WHAT IS EXPECTED ▸
Nothing but the records, repeated word for word and free of pictures, belongs in the answer.

DATA FOR THIS TASK ▸
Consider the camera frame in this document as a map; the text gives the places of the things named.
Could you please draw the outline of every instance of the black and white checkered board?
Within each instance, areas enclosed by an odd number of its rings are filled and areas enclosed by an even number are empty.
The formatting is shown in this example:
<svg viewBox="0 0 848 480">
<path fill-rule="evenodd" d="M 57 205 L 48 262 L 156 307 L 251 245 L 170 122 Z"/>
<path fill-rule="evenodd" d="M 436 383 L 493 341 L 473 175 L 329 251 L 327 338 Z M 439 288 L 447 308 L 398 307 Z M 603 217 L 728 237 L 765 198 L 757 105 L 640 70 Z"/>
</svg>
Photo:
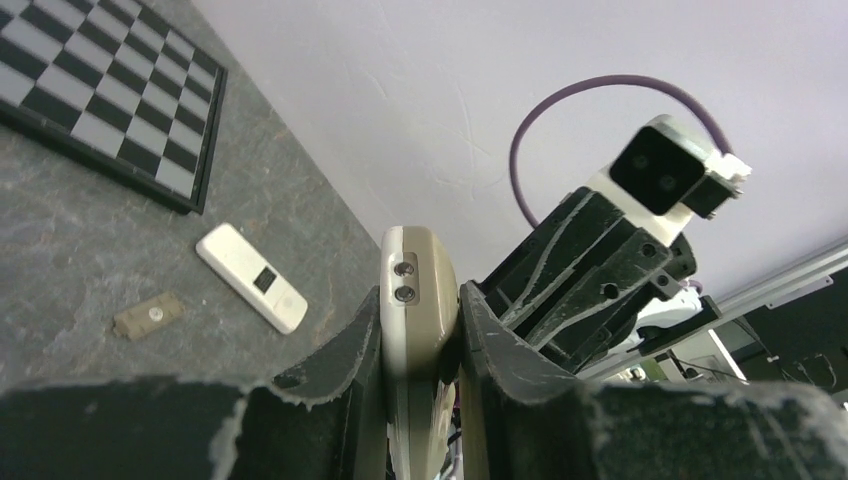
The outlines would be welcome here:
<svg viewBox="0 0 848 480">
<path fill-rule="evenodd" d="M 136 0 L 0 0 L 2 120 L 202 212 L 226 71 Z"/>
</svg>

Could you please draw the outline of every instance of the checkerboard black frame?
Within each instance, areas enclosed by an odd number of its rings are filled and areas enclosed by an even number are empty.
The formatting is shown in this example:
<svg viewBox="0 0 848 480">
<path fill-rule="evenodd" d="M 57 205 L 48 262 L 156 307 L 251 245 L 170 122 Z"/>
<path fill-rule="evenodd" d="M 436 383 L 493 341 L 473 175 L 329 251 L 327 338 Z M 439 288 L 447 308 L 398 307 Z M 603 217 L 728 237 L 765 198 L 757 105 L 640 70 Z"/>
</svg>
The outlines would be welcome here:
<svg viewBox="0 0 848 480">
<path fill-rule="evenodd" d="M 206 60 L 214 63 L 217 67 L 215 85 L 212 89 L 209 112 L 206 118 L 205 127 L 207 132 L 202 139 L 200 157 L 194 174 L 191 198 L 176 193 L 174 190 L 156 182 L 146 174 L 138 172 L 138 168 L 98 151 L 85 142 L 74 138 L 69 133 L 55 128 L 50 122 L 44 122 L 42 119 L 27 113 L 27 111 L 20 107 L 10 105 L 3 99 L 0 99 L 0 123 L 180 214 L 188 214 L 192 211 L 202 214 L 209 186 L 212 159 L 218 136 L 228 72 L 219 62 L 212 59 L 210 55 L 200 49 L 179 29 L 159 16 L 153 9 L 144 5 L 139 0 L 135 0 L 135 2 L 145 11 L 145 15 L 155 16 L 159 22 L 182 37 L 181 39 L 183 41 L 205 55 Z"/>
</svg>

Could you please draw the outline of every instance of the gray table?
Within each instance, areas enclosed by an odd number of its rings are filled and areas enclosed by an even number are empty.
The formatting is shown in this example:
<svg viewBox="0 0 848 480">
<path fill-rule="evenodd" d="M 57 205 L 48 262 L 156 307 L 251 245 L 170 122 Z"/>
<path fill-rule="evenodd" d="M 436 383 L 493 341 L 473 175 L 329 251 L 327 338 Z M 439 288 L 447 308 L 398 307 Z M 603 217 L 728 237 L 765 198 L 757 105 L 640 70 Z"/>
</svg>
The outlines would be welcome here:
<svg viewBox="0 0 848 480">
<path fill-rule="evenodd" d="M 152 3 L 230 69 L 206 212 L 180 216 L 0 127 L 0 389 L 28 378 L 270 376 L 331 338 L 379 250 L 188 0 Z M 306 297 L 277 333 L 197 257 L 223 221 Z M 129 342 L 112 316 L 167 290 L 187 313 Z"/>
</svg>

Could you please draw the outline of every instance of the white wall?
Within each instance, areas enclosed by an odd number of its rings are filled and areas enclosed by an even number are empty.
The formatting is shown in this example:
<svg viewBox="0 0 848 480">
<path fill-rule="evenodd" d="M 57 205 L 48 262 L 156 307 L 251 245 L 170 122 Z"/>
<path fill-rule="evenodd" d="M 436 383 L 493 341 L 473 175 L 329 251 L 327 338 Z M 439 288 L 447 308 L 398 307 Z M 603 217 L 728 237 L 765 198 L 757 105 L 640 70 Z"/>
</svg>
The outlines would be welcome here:
<svg viewBox="0 0 848 480">
<path fill-rule="evenodd" d="M 518 123 L 608 73 L 688 90 L 754 167 L 741 201 L 688 230 L 710 292 L 848 233 L 844 0 L 194 1 L 371 235 L 430 226 L 460 280 L 482 279 L 529 232 L 507 178 Z M 537 216 L 659 113 L 689 117 L 628 87 L 550 111 L 521 151 Z"/>
</svg>

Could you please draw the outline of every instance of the white remote control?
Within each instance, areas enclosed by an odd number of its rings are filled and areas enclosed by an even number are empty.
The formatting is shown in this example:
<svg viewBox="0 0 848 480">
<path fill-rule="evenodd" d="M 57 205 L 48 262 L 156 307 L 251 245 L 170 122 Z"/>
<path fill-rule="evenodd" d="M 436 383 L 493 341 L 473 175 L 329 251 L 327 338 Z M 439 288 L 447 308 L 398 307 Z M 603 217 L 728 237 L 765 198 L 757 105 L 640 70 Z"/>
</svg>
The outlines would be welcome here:
<svg viewBox="0 0 848 480">
<path fill-rule="evenodd" d="M 232 225 L 209 232 L 197 242 L 197 253 L 280 333 L 300 325 L 306 299 Z"/>
</svg>

TASK RESULT ▸
Consider the camera frame in this document as a map; the text gives the places of the things named.
Could you please draw the outline of every instance of the black and white checkered board?
Within each instance, areas enclosed by an odd number of its rings are filled and areas enclosed by an even number are empty.
The formatting is shown in this example:
<svg viewBox="0 0 848 480">
<path fill-rule="evenodd" d="M 57 205 L 48 262 L 156 307 L 251 245 L 170 122 Z"/>
<path fill-rule="evenodd" d="M 436 383 L 493 341 L 473 175 L 329 251 L 327 338 Z M 439 288 L 447 308 L 398 307 Z M 603 217 L 728 237 L 765 198 L 757 105 L 640 70 Z"/>
</svg>
Photo:
The outlines would be welcome here:
<svg viewBox="0 0 848 480">
<path fill-rule="evenodd" d="M 136 0 L 0 0 L 2 120 L 202 212 L 226 71 Z"/>
</svg>

Could you please draw the outline of every instance of the checkerboard black frame?
Within each instance, areas enclosed by an odd number of its rings are filled and areas enclosed by an even number are empty.
The formatting is shown in this example:
<svg viewBox="0 0 848 480">
<path fill-rule="evenodd" d="M 57 205 L 48 262 L 156 307 L 251 245 L 170 122 Z"/>
<path fill-rule="evenodd" d="M 436 383 L 493 341 L 473 175 L 329 251 L 327 338 Z M 439 288 L 447 308 L 398 307 Z M 603 217 L 728 237 L 765 198 L 757 105 L 640 70 Z"/>
</svg>
The outlines would be welcome here:
<svg viewBox="0 0 848 480">
<path fill-rule="evenodd" d="M 206 60 L 214 63 L 217 67 L 215 85 L 212 89 L 209 112 L 206 118 L 205 127 L 207 132 L 202 139 L 200 157 L 194 174 L 191 198 L 176 193 L 174 190 L 156 182 L 146 174 L 138 172 L 138 168 L 98 151 L 85 142 L 74 138 L 69 133 L 55 128 L 50 122 L 44 122 L 42 119 L 27 113 L 27 111 L 20 107 L 10 105 L 3 99 L 0 99 L 0 123 L 180 214 L 188 214 L 192 211 L 202 214 L 209 186 L 212 159 L 218 136 L 228 72 L 219 62 L 212 59 L 210 55 L 200 49 L 179 29 L 159 16 L 153 9 L 144 5 L 139 0 L 135 0 L 135 2 L 145 11 L 145 15 L 155 16 L 159 22 L 182 37 L 181 39 L 183 41 L 205 55 Z"/>
</svg>

Could you please draw the outline of every instance of the gray table?
Within each instance, areas enclosed by an odd number of its rings are filled and areas enclosed by an even number are empty.
The formatting is shown in this example:
<svg viewBox="0 0 848 480">
<path fill-rule="evenodd" d="M 57 205 L 48 262 L 156 307 L 251 245 L 170 122 Z"/>
<path fill-rule="evenodd" d="M 436 383 L 493 341 L 473 175 L 329 251 L 327 338 Z M 439 288 L 447 308 L 398 307 Z M 603 217 L 728 237 L 765 198 L 757 105 L 640 70 Z"/>
</svg>
The outlines would be welcome here:
<svg viewBox="0 0 848 480">
<path fill-rule="evenodd" d="M 152 3 L 230 69 L 206 212 L 180 216 L 0 127 L 0 389 L 28 378 L 270 376 L 331 338 L 379 250 L 188 0 Z M 306 297 L 277 333 L 197 257 L 223 221 Z M 129 342 L 112 316 L 167 290 L 187 313 Z"/>
</svg>

Could you please draw the outline of every instance of the white wall?
Within each instance, areas enclosed by an odd number of its rings are filled and areas enclosed by an even number are empty.
The formatting is shown in this example:
<svg viewBox="0 0 848 480">
<path fill-rule="evenodd" d="M 57 205 L 48 262 L 156 307 L 251 245 L 170 122 Z"/>
<path fill-rule="evenodd" d="M 436 383 L 493 341 L 473 175 L 329 251 L 327 338 Z M 439 288 L 447 308 L 398 307 Z M 603 217 L 728 237 L 765 198 L 757 105 L 640 70 Z"/>
</svg>
The outlines would be welcome here:
<svg viewBox="0 0 848 480">
<path fill-rule="evenodd" d="M 518 123 L 608 73 L 688 90 L 754 167 L 741 201 L 688 230 L 710 292 L 848 233 L 844 0 L 194 1 L 371 235 L 430 226 L 460 280 L 482 279 L 529 232 L 507 178 Z M 537 216 L 659 113 L 689 117 L 628 87 L 550 111 L 521 151 Z"/>
</svg>

Could you please draw the outline of every instance of the white remote control?
Within each instance, areas enclosed by an odd number of its rings are filled and areas enclosed by an even number are empty.
The formatting is shown in this example:
<svg viewBox="0 0 848 480">
<path fill-rule="evenodd" d="M 57 205 L 48 262 L 156 307 L 251 245 L 170 122 Z"/>
<path fill-rule="evenodd" d="M 436 383 L 493 341 L 473 175 L 329 251 L 327 338 Z M 439 288 L 447 308 L 398 307 Z M 603 217 L 728 237 L 765 198 L 757 105 L 640 70 Z"/>
</svg>
The outlines would be welcome here:
<svg viewBox="0 0 848 480">
<path fill-rule="evenodd" d="M 232 225 L 209 232 L 197 242 L 197 253 L 280 333 L 300 325 L 306 299 Z"/>
</svg>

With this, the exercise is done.